Sunscreen Formulated For Babies And Kids Is A Total Lie And Waste Of Money

Baby And Kid Sunscreen If you are like me, when the weather heats up you spend approximately half of your summer stalking pharmacy and big box stores for Buy One Get One Free sales on sunscreen for babies and kids. I have no idea what my kids are doing with the sunscreen – maybe drinking it? Can that get you high? – but I always run out of it and between me applying it to them and my daughter applying it to herself and dumping half of it on the patio so I can shriek to the dog trying to lap it up that THAT IS NOT MELTED ICE CREAM I go through a lot of specially formulated sunscreen for babies and kids during the summer. Which Consumer Reports has now discovered is a total waste of money, because they read labels and I don’t. From Ksat.com:

“There’s no safer ingredient just for kids,” said Consumer Reports’ Patricia Calvo. “Manufacturers use the same active ingredients in kids’ sunscreens as they do in adult sunscreens.”
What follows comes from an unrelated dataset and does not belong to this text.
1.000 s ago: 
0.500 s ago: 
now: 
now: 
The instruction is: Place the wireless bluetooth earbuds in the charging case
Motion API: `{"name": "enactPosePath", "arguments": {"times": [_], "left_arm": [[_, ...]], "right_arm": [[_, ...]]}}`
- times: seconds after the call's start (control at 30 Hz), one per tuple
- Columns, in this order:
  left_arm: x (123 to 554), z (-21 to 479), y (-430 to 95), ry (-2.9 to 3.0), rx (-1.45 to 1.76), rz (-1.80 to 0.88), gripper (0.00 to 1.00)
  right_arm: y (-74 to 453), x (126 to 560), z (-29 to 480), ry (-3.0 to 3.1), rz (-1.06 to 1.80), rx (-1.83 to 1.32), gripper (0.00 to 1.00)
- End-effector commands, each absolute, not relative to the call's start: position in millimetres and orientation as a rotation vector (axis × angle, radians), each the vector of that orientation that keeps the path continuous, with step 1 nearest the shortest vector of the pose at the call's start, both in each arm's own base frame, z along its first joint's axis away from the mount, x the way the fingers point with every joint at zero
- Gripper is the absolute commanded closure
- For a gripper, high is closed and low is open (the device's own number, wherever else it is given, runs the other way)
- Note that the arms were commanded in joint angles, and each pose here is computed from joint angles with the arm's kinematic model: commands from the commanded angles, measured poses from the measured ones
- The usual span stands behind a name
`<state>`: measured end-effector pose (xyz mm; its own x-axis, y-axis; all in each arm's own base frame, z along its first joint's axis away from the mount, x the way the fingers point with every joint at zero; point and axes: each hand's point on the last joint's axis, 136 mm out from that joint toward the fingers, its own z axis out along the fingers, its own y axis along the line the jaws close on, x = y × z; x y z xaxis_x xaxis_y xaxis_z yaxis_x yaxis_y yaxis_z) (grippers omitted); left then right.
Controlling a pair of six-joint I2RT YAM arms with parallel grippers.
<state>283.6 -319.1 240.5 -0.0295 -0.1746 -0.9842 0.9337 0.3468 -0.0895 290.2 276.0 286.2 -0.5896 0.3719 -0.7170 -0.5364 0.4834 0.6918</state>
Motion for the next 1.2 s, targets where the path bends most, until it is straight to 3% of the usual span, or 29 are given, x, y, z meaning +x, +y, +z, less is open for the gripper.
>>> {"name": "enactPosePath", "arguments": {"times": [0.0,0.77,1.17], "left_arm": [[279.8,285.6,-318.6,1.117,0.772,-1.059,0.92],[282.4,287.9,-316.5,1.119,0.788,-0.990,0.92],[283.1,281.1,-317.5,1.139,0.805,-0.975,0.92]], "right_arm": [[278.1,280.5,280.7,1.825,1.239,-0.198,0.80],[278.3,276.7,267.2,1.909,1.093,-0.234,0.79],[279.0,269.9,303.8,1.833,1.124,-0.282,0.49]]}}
For example, comparing Coppertone Ultra Guard and Coppertone Water Babies side by side shows the ingredients are the same.
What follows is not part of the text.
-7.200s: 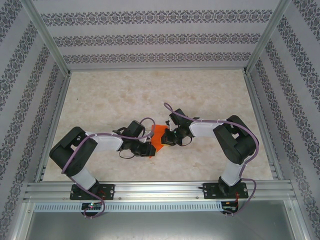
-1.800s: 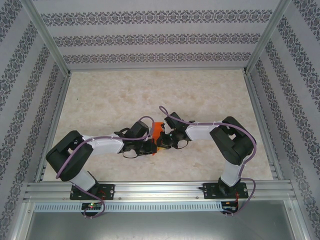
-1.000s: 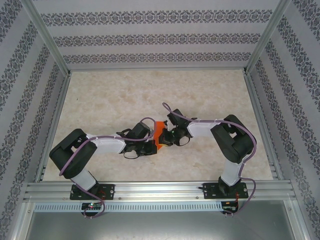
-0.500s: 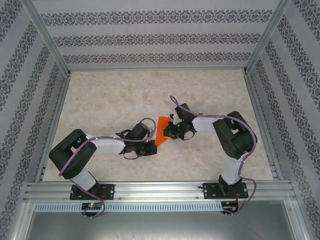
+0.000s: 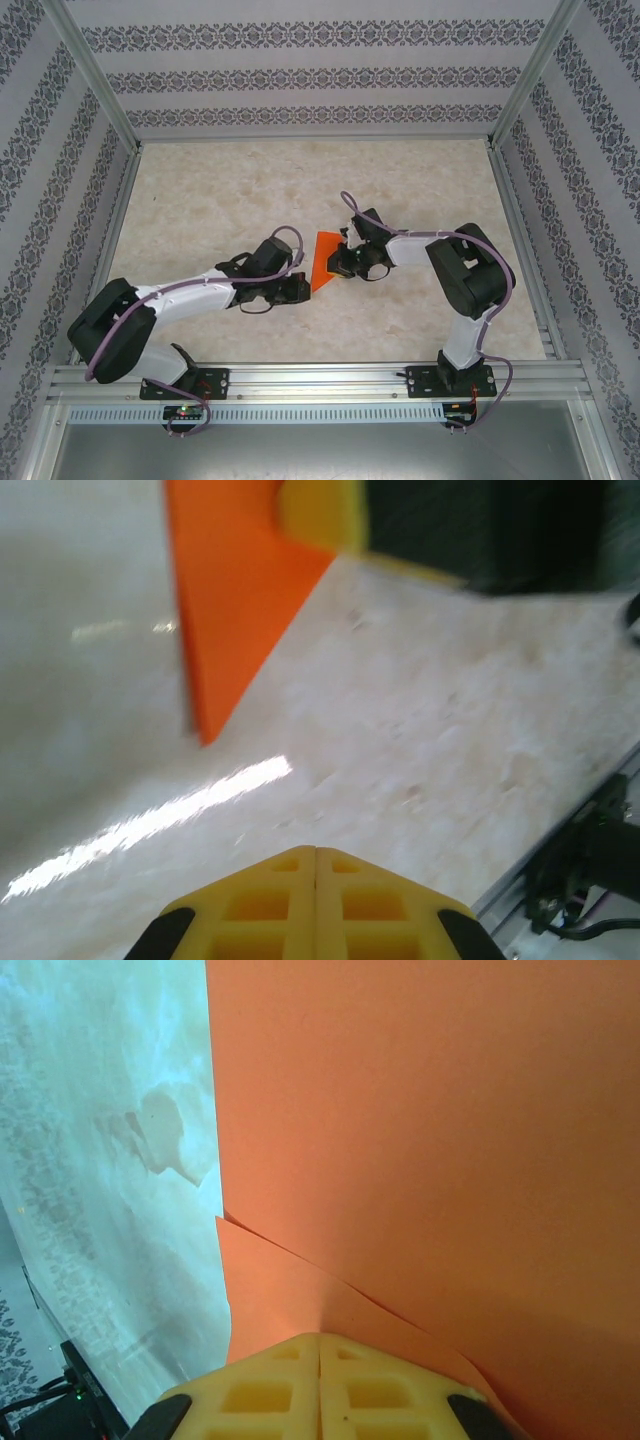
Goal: Fold a paper plane with a square sheet of paper (pick it up from the middle)
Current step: Third fold the triangle at the center of the table.
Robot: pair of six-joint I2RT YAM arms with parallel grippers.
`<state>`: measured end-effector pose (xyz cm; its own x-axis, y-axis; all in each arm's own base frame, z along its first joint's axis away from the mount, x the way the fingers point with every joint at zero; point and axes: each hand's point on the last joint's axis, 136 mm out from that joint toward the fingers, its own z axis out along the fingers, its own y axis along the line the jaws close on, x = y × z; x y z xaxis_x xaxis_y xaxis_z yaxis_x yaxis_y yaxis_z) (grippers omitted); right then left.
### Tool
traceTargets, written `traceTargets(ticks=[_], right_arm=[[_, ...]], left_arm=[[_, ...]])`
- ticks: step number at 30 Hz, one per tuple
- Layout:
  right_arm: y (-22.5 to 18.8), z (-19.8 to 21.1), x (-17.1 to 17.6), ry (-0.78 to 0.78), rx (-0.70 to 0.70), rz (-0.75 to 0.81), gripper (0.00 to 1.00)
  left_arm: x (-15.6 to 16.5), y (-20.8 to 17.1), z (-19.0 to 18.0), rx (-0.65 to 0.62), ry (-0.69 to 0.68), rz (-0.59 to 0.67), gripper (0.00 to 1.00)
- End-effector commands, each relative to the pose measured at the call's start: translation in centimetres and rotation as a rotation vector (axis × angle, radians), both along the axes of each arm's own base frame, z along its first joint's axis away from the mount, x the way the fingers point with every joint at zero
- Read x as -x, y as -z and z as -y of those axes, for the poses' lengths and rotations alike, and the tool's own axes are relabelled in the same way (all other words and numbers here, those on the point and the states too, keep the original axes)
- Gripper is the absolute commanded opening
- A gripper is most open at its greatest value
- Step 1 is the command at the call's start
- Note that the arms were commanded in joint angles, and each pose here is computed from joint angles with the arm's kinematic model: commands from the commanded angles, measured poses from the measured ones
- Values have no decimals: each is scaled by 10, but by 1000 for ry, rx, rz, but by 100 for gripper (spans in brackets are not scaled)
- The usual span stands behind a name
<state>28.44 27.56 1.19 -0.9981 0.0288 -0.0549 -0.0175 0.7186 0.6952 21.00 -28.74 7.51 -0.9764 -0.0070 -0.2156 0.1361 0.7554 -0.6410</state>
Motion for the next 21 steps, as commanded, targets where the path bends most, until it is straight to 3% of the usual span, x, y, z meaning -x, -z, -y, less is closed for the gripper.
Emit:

Coppertone’s bottle claims it’s the number one pediatrician-recommended brand.  The company said it surveys pediatricians to find out which brand they recommend.

“You might think that pediatrician-tested or pediatrician-recommended mans that the sunscreen is safer, but those terms aren’t regulated,”  Calvo said. “The FDA does not hold kids’ sunscreen to a higher safety standard than adult sunscreen.”
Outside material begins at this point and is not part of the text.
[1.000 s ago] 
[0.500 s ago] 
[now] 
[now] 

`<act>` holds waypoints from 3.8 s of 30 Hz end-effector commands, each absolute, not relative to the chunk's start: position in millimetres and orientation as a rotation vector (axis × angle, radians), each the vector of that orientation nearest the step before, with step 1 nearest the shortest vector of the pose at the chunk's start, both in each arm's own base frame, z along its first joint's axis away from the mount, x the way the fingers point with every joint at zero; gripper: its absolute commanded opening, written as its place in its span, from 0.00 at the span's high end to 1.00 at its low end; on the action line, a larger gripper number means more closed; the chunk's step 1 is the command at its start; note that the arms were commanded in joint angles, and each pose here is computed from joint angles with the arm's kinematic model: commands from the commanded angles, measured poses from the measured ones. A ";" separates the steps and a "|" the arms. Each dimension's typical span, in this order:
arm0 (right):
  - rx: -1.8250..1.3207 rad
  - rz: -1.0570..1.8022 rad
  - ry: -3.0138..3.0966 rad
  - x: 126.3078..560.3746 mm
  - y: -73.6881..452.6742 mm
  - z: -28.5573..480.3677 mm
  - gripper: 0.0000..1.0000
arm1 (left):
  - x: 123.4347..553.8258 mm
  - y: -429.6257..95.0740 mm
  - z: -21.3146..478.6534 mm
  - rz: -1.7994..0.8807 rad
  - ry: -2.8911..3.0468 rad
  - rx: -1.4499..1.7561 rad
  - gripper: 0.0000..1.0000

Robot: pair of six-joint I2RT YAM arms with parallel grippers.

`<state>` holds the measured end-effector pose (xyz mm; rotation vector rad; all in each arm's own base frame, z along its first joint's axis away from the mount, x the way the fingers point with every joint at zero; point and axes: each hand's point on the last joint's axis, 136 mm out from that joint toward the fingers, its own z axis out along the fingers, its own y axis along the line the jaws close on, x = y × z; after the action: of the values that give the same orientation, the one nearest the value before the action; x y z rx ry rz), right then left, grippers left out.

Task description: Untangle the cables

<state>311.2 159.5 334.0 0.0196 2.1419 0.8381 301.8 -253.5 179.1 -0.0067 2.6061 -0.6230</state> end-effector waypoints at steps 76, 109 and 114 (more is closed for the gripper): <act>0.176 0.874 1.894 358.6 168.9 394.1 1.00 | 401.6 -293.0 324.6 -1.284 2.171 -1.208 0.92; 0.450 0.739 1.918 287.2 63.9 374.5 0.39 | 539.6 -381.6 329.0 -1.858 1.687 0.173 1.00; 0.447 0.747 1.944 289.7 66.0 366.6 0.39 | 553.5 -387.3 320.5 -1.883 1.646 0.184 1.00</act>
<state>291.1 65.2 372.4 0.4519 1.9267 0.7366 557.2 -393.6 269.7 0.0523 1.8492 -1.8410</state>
D’oh. So same exact product but just in a label clearly marked kids and usually in a pastel colored bottle. Consumer Reports also warns against using the spray on version of sunscreen, because that has been found to be a lung irritant if inhaled by babies or small children.

 “And, some sprays contain titanium dioxide, and if you breathe in those sunscreens it could be a potential cancer risk.”

 

The report then goes on to say that one of the best products you can buy for sun protection is the Walmart store brand SPF 50.

All of my kids tend to get some degree of color in the summer no matter how much sunscreen they use, and I’m one of those people who immediately bursts into flames if I even go outside so I’ve always been sort of hyper-diligent when it comes to sunscreen usage in my family. Now I can just buy the cheap generic store brands and spend the rest of my money on popsicles. And booze. And ingredients to make booze popsicles.